- Goal of the exercise: Copy exactly the lines of the material below that run from the one containing "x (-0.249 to" through the one containing "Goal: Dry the". Copy no other lines.

- Given material:
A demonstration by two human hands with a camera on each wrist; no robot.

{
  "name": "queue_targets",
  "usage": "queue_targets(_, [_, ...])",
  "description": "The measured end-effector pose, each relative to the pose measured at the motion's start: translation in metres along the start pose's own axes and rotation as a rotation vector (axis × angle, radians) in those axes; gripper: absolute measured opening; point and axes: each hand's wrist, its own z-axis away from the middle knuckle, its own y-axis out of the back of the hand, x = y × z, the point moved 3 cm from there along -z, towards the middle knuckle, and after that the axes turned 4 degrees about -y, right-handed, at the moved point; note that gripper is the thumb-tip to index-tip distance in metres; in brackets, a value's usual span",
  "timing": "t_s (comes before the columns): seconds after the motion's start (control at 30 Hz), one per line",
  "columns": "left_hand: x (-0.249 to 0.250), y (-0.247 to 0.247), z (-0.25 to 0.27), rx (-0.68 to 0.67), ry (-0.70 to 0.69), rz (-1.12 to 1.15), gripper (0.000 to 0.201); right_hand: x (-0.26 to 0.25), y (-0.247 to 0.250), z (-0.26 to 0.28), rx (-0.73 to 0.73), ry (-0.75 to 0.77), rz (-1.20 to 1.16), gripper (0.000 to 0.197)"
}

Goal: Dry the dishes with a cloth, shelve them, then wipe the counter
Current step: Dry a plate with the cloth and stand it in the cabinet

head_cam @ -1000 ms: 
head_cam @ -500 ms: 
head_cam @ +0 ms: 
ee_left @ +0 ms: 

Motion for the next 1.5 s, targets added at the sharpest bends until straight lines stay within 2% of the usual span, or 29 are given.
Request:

- Solution:
  "columns": "left_hand: x (-0.249 to 0.250), y (-0.247 to 0.247), z (-0.25 to 0.27), rx (-0.68 to 0.67), ry (-0.70 to 0.69), rz (-1.12 to 1.15), gripper (0.000 to 0.201); right_hand: x (-0.26 to 0.25), y (-0.247 to 0.250), z (-0.26 to 0.28), rx (-0.73 to 0.73), ry (-0.75 to 0.77), rz (-1.20 to 1.16), gripper (0.000 to 0.197)"
}

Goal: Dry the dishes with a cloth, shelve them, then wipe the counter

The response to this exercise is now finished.